-------- Stored data

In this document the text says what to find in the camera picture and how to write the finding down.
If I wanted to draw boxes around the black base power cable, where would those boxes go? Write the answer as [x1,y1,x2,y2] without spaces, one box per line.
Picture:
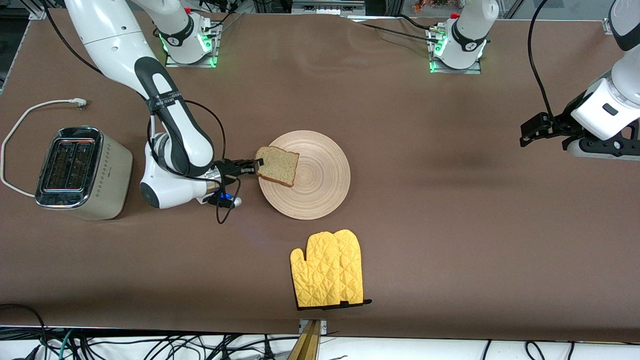
[345,14,443,47]

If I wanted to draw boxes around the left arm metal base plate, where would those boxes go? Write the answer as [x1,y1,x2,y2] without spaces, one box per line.
[429,27,483,75]

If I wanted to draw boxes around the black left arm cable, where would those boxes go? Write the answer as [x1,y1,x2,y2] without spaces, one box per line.
[527,0,558,121]

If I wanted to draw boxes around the yellow quilted oven mitt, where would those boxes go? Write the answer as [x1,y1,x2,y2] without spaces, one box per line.
[290,231,351,309]
[332,229,373,307]

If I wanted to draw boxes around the grey equipment rack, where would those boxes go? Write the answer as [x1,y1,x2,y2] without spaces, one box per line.
[291,0,367,16]

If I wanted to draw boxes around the brown table cover cloth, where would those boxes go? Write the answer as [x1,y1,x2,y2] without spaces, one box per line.
[0,9,640,343]

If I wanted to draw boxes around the colourful packaged items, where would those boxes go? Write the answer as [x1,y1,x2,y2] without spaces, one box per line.
[412,0,451,14]

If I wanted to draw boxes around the wooden bar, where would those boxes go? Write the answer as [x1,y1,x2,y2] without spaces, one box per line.
[287,320,322,360]

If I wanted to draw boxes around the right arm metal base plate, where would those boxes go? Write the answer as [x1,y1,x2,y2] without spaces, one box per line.
[165,22,219,69]

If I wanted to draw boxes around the brown bread slice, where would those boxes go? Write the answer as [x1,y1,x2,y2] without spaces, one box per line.
[255,146,300,188]

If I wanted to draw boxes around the white toaster power cord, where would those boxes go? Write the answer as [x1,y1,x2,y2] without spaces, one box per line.
[0,98,90,198]

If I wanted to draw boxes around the teal cable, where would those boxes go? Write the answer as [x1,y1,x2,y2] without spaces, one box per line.
[57,329,76,360]

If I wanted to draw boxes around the round wooden plate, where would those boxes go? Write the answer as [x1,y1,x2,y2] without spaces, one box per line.
[258,130,351,221]

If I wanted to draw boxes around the cream and chrome toaster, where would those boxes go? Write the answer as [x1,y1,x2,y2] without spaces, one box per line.
[35,126,134,221]

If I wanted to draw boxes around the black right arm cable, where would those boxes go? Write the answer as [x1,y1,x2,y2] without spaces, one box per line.
[146,99,242,225]

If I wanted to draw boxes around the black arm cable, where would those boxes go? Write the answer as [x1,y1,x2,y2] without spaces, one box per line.
[527,0,558,121]
[146,99,242,225]

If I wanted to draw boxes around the small metal bracket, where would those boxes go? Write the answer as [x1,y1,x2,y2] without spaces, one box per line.
[298,318,328,335]

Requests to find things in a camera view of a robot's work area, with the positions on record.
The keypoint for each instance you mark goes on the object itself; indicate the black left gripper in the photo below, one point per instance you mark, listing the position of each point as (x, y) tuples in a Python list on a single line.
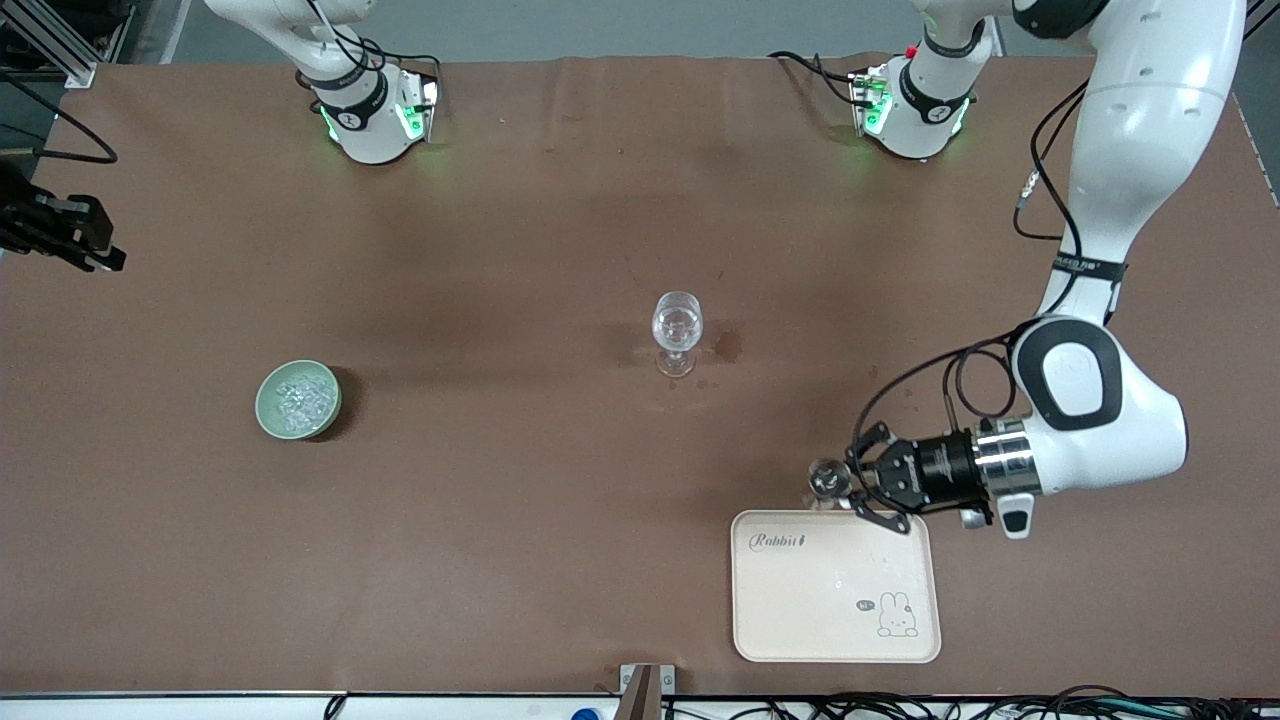
[(932, 467)]

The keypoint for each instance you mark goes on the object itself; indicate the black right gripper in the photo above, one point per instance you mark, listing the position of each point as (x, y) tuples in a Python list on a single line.
[(40, 226)]

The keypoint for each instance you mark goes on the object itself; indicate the steel double jigger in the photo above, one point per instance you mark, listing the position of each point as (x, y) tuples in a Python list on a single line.
[(828, 478)]

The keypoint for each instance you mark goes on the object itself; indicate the clear ice cubes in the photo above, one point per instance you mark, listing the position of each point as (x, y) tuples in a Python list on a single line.
[(305, 400)]

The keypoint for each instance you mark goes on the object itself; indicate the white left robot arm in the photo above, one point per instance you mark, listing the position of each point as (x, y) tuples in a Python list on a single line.
[(1130, 150)]

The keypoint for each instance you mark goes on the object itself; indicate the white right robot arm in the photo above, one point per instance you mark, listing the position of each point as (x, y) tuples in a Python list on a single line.
[(370, 130)]

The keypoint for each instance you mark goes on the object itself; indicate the clear stemmed wine glass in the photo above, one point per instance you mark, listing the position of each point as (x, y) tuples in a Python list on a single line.
[(677, 325)]

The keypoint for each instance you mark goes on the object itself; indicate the cream rabbit print tray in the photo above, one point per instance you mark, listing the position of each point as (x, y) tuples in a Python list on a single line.
[(820, 600)]

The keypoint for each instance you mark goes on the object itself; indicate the green ceramic bowl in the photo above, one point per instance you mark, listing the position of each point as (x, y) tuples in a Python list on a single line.
[(268, 420)]

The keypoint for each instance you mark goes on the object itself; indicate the brown upright bar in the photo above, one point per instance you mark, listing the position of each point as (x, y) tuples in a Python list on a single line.
[(642, 700)]

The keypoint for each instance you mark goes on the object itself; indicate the brown table cover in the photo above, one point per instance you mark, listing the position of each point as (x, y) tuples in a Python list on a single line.
[(500, 500)]

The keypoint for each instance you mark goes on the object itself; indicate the aluminium frame profile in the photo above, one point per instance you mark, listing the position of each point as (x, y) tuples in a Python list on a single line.
[(70, 65)]

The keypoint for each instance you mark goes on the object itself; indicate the grey metal bracket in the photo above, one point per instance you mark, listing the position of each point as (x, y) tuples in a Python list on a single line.
[(668, 678)]

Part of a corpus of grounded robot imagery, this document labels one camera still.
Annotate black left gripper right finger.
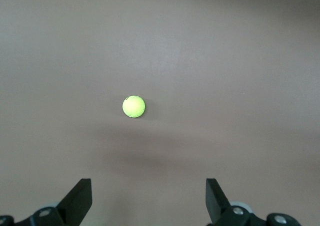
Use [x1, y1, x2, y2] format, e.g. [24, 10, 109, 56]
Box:
[205, 178, 301, 226]

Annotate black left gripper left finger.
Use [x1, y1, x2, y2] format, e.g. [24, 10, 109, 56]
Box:
[0, 178, 93, 226]

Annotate yellow-green tennis ball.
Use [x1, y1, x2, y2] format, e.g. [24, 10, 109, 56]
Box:
[121, 95, 146, 119]

----------------

### Problem details
Leave out the images and write out the listing above exactly.

### Response to the task
In this document the text says what to find in the camera picture and how to write the finding down.
If I wanted to draw boxes around the black base power cable, where would those boxes go? Write the answer as [x1,y1,x2,y2] without spaces, one box per line.
Picture:
[345,14,443,47]

If I wanted to draw boxes around the left arm metal base plate, where would those boxes go? Write the answer as [x1,y1,x2,y2] without spaces, one box per line.
[429,27,483,75]

If I wanted to draw boxes around the black left arm cable, where would those boxes go? Write the answer as [x1,y1,x2,y2] without spaces, one box per line.
[527,0,558,121]

If I wanted to draw boxes around the yellow quilted oven mitt, where would those boxes go? Write the answer as [x1,y1,x2,y2] without spaces, one box per line.
[290,231,351,309]
[332,229,373,307]

If I wanted to draw boxes around the grey equipment rack, where would those boxes go? Write the answer as [x1,y1,x2,y2] without spaces, one box per line.
[291,0,367,16]

If I wanted to draw boxes around the brown table cover cloth, where would those boxes go? Write the answer as [x1,y1,x2,y2] without spaces, one box per line.
[0,9,640,343]

If I wanted to draw boxes around the colourful packaged items, where would those boxes go? Write the answer as [x1,y1,x2,y2] without spaces, one box per line.
[412,0,451,14]

If I wanted to draw boxes around the wooden bar, where would those boxes go? Write the answer as [x1,y1,x2,y2] without spaces, one box per line.
[287,320,322,360]

If I wanted to draw boxes around the right arm metal base plate, where would those boxes go? Write the answer as [x1,y1,x2,y2] without spaces, one box per line.
[165,22,219,69]

If I wanted to draw boxes around the brown bread slice, where would those boxes go? Write the answer as [x1,y1,x2,y2] without spaces, one box per line.
[255,146,300,188]

If I wanted to draw boxes around the white toaster power cord, where would those boxes go? Write the answer as [x1,y1,x2,y2] without spaces, one box per line.
[0,98,90,198]

If I wanted to draw boxes around the teal cable, where would those boxes go? Write the answer as [x1,y1,x2,y2] without spaces, one box per line.
[57,329,76,360]

If I wanted to draw boxes around the round wooden plate, where would those boxes go? Write the answer as [x1,y1,x2,y2] without spaces, one box per line.
[258,130,351,221]

If I wanted to draw boxes around the cream and chrome toaster, where would those boxes go? Write the answer as [x1,y1,x2,y2] without spaces, one box per line.
[35,126,134,221]

If I wanted to draw boxes around the black right arm cable, where would those boxes go? Write the answer as [x1,y1,x2,y2] without spaces, one box per line.
[146,99,242,225]

If I wanted to draw boxes around the black arm cable, where would those boxes go? Write the answer as [x1,y1,x2,y2] without spaces, one box per line.
[527,0,558,121]
[146,99,242,225]

If I wanted to draw boxes around the small metal bracket, where would those boxes go? Write the answer as [x1,y1,x2,y2] without spaces, one box per line.
[298,318,328,335]

Requests to find things in a camera view of a robot's work area, with the positions on record.
The keypoint for each instance you mark goes on the object itself; indicate the black left gripper in the photo below, one point per instance you mark, listing the position of each point as (x, y) tuples in a Python list on a single line.
[(932, 467)]

The keypoint for each instance you mark goes on the object itself; indicate the black right gripper in the photo above, one point per instance you mark, listing the position of each point as (x, y) tuples in a Python list on a single line.
[(40, 226)]

The keypoint for each instance you mark goes on the object itself; indicate the steel double jigger in the photo above, one point per instance you mark, listing the position of each point as (x, y) tuples in a Python list on a single line.
[(828, 478)]

The keypoint for each instance you mark goes on the object itself; indicate the clear ice cubes in the photo above, one point per instance you mark, listing the position of each point as (x, y) tuples in a Python list on a single line.
[(305, 400)]

The keypoint for each instance you mark goes on the object itself; indicate the white left robot arm in the photo above, one point per instance you mark, listing the position of each point as (x, y) tuples in a Python list on a single line.
[(1130, 150)]

The keypoint for each instance you mark goes on the object itself; indicate the white right robot arm in the photo above, one point per instance you mark, listing the position of each point as (x, y) tuples in a Python list on a single line.
[(370, 130)]

The keypoint for each instance you mark goes on the object itself; indicate the clear stemmed wine glass in the photo above, one point per instance you mark, listing the position of each point as (x, y) tuples in a Python list on a single line.
[(677, 325)]

The keypoint for each instance you mark goes on the object itself; indicate the cream rabbit print tray in the photo above, one point per instance you mark, listing the position of each point as (x, y) tuples in a Python list on a single line.
[(820, 600)]

The keypoint for each instance you mark goes on the object itself; indicate the green ceramic bowl in the photo above, one point per instance you mark, listing the position of each point as (x, y) tuples in a Python list on a single line.
[(268, 420)]

The keypoint for each instance you mark goes on the object itself; indicate the brown upright bar in the photo above, one point per instance you mark, listing the position of each point as (x, y) tuples in a Python list on a single line.
[(642, 700)]

The keypoint for each instance you mark goes on the object itself; indicate the brown table cover in the photo above, one point per instance you mark, listing the position of each point as (x, y) tuples in a Python list on a single line.
[(500, 500)]

The keypoint for each instance you mark goes on the object itself; indicate the aluminium frame profile in the photo above, one point per instance you mark, listing the position of each point as (x, y) tuples in a Python list on a single line.
[(70, 65)]

The keypoint for each instance you mark goes on the object itself; indicate the grey metal bracket in the photo above, one point per instance you mark, listing the position of each point as (x, y) tuples in a Python list on a single line.
[(668, 678)]

Part of a corpus of grounded robot imagery, this document labels one camera still.
Annotate black left gripper right finger.
Use [x1, y1, x2, y2] format, e.g. [24, 10, 109, 56]
Box:
[205, 178, 301, 226]

Annotate black left gripper left finger.
Use [x1, y1, x2, y2] format, e.g. [24, 10, 109, 56]
Box:
[0, 178, 93, 226]

Annotate yellow-green tennis ball.
Use [x1, y1, x2, y2] format, e.g. [24, 10, 109, 56]
Box:
[121, 95, 146, 119]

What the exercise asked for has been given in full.